In the entries that follow, find each line with the word "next" and copy it.

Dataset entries
· · · · · · ·
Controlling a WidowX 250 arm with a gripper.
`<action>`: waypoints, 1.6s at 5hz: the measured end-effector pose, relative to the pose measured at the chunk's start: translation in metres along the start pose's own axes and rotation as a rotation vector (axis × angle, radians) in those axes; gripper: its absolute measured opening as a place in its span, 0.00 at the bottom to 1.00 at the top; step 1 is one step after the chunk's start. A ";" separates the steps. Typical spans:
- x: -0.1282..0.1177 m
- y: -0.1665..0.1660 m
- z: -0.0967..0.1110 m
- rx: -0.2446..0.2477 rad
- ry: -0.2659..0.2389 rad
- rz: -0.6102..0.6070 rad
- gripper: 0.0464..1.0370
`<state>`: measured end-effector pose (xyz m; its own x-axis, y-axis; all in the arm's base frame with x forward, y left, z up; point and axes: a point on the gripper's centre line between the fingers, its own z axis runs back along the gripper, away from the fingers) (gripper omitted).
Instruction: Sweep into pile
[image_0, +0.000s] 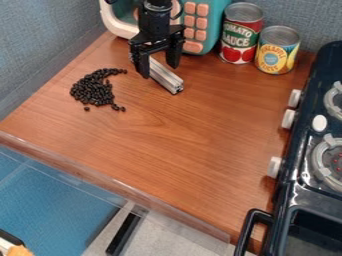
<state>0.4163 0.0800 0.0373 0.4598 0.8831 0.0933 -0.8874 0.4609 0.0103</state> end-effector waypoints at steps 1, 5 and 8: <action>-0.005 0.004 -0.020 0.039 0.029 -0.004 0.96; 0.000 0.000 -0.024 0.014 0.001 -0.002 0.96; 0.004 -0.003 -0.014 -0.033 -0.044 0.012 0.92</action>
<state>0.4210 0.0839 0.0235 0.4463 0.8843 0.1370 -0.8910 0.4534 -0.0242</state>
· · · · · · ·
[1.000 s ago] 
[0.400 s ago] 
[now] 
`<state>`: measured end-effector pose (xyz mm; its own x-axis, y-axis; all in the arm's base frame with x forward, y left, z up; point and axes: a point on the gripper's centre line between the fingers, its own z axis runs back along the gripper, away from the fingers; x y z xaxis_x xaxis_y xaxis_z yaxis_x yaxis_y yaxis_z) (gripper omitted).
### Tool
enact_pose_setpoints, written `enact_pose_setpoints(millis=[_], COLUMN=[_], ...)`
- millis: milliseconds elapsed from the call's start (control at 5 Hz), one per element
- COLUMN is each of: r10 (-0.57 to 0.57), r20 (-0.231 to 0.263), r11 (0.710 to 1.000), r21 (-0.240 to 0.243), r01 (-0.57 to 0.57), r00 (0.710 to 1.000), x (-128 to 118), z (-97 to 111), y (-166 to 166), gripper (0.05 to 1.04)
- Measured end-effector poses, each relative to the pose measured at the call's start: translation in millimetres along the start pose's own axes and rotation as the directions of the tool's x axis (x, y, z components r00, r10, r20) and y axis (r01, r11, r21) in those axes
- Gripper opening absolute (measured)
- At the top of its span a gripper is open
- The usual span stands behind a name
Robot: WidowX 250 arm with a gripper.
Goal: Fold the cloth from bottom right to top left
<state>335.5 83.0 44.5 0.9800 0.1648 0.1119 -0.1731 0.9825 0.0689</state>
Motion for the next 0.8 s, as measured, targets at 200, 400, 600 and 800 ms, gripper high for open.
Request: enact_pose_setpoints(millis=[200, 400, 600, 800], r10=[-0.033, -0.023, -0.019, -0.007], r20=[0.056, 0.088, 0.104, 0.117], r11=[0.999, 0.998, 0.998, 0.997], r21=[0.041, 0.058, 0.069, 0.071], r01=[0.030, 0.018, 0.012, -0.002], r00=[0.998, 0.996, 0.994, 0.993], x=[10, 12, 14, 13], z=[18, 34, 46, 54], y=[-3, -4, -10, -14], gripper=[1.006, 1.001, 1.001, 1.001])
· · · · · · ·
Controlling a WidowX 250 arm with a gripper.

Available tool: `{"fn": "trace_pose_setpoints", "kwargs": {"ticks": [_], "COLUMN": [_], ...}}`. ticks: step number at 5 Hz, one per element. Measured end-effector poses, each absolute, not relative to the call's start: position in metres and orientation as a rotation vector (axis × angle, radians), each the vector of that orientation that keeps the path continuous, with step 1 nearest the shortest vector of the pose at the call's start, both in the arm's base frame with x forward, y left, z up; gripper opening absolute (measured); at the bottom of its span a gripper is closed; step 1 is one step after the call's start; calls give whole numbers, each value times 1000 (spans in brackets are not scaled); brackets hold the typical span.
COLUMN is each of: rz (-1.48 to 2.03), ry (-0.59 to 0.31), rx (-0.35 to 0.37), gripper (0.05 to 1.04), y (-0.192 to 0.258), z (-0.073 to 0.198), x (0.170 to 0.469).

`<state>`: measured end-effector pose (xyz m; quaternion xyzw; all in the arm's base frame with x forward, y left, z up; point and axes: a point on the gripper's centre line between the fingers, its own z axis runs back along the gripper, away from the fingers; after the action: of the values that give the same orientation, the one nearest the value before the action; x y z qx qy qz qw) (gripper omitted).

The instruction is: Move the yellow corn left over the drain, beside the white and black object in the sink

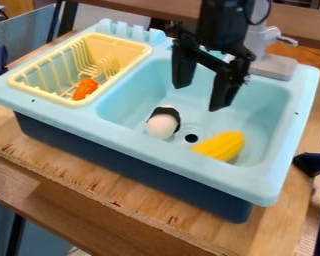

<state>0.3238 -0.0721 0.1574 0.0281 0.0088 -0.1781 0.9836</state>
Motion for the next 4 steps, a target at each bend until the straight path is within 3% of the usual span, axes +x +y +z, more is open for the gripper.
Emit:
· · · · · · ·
*WRITTEN SOLUTION*.
Motion for the next 0.8 s, as measured, targets at 200, 400, 600 and 800 ms, gripper high for open.
Motion for the next 4 steps, a target at each bend until the straight path is within 3% of the usual span, axes +x +y +z, more is open for the gripper.

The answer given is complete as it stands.